Question

The terms containing \( x^r y^s \) (for certain r and s) are present in both the expansions of \( (x+y^2)^{13 \) and \( (x^2+y)^{14} \). If \( \alpha \) is the number of such terms, then the sum \( \sum_{r,s} \alpha (r+s) = \) (Note: The sum is over the common terms)}

• A. \( 27 \)
• B. \( 40 \)
• C. \( 18 \)
• D. \( 35 \) Correct Answer

Hint:

For common terms in two binomial expansions \( (a_1+b_1)^{n_1} \) and \( (a_2+b_2)^{n_2} \), find the general term for each.
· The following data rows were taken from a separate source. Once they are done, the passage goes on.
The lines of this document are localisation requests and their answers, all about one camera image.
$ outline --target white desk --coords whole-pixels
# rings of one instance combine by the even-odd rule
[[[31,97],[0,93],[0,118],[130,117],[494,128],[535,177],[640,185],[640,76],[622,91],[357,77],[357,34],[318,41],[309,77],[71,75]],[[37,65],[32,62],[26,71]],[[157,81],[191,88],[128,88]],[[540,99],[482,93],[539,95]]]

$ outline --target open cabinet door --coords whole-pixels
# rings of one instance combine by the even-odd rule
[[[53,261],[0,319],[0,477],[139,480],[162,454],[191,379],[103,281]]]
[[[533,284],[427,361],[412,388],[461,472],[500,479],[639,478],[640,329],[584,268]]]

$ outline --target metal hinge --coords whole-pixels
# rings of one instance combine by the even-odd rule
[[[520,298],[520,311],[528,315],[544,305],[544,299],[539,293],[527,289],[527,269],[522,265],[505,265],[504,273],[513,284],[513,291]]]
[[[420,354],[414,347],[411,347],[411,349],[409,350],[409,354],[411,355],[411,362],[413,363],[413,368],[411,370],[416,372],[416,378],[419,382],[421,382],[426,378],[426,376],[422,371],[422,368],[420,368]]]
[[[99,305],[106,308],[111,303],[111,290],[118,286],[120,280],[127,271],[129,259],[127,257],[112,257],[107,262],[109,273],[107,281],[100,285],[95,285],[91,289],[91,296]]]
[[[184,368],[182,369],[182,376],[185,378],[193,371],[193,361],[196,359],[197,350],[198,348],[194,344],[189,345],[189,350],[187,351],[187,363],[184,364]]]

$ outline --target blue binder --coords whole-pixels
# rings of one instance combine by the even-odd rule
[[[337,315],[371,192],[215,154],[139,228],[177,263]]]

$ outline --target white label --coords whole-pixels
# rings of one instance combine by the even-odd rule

Let the variables be \(x\) and \(y\). Equate the powers of \(x\) from both general terms and equate the powers of \(y\) from both general terms. This will give a system of equations for the indices \(k_1\) and \(k_2\) of the general terms. Solve for integer solutions of \(k_1, k_2\) within their valid ranges.

Answer 1

The Correct Option is C

Step 1: Find the general term for the expansion of \( (x+y^2)^{13} \).
The general term \( T_{k_1+1} \) is given by \( {}^{13}C_{k_1} x^{13-k_1} (y^2)^{k_1} = {}^{13}C_{k_1} x^{13-k_1} y^{2k_1} \).
Here, \( 0 \le k_1 \le 13 \).
The powers are \( r_1 = 13-k_1 \) and \( s_1 = 2k_1 \).

Step 2: Find the general term for the expansion of \( (x^2+y)^{14} \).
The general term \( T_{k_2+1} \) is given by \( {}^{14}C_{k_2} (x^2)^{14-k_2} y^{k_2} = {}^{14}C_{k_2} x^{2(14-k_2)} y^{k_2} = {}^{14}C_{k_2} x^{28-2k_2} y^{k_2} \).
Here, \( 0 \le k_2 \le 14 \).
The powers are \( r_2 = 28-2k_2 \) and \( s_2 = k_2 \).

Step 3: For common terms, the powers of \(x\) and \(y\) must be equal.
Equating powers of \(x\): \( r_1 = r_2 \Rightarrow 13-k_1 = 28-2k_2 \) (Equation A) Equating powers of \(y\): \( s_1 = s_2 \Rightarrow 2k_1 = k_2 \) (Equation B)
Step 4: Solve the system of equations for \(k_1\) and \(k_2\).
Substitute Equation B into Equation A: \[ 13-k_1 = 28-2(2k_1) \] \[ 13-k_1 = 28-4k_1 \] \[ 4k_1 - k_1 = 28-13 \] \[ 3k_1 = 15 \] \[ k_1 = 5 \] Now find \(k_2\) using Equation B: \[ k_2 = 2k_1 = 2(5) = 10 \]
Step 5: Verify that \(k_1\) and \(k_2\) are within their valid ranges.
For \(k_1=5\): \(0 \le 5 \le 13 \), which is valid.
For \(k_2=10\): \(0 \le 10 \le 14 \), which is valid.
Since there is a unique solution \((k_1, k_2) = (5, 10)\), there is exactly one common term.
So, the number of such terms, \( \alpha = 1 \).

Step 6: Find the powers \(r\) and \(s\) for this common term.
Using \(k_1=5\): \( r = 13-k_1 = 13-5 = 8 \) and \( s = 2k_1 = 2(5) = 10 \).
So the common term has powers \(x^8 y^{10}\).
(Check with \(k_2=10\): \( r = 28-2k_2 = 28-2(10) = 8 \) and \( s = k_2 = 10 \).
This matches.
) For this common term, \( r+s = 8+10 = 18 \).

Step 7: Calculate the required sum.
The question asks for "the sum \( \sum_{r,s} \alpha (r+s) \)", where \( \alpha \) is the number of common terms and the sum is over the common terms.
Since \( \alpha=1 \) and there is only one common term with \( (r,s) = (8,10) \), the sum is: \[ \alpha (r+s) = 1 \times (8+10) = 1 \times 18 = 18 \] This matches option (3).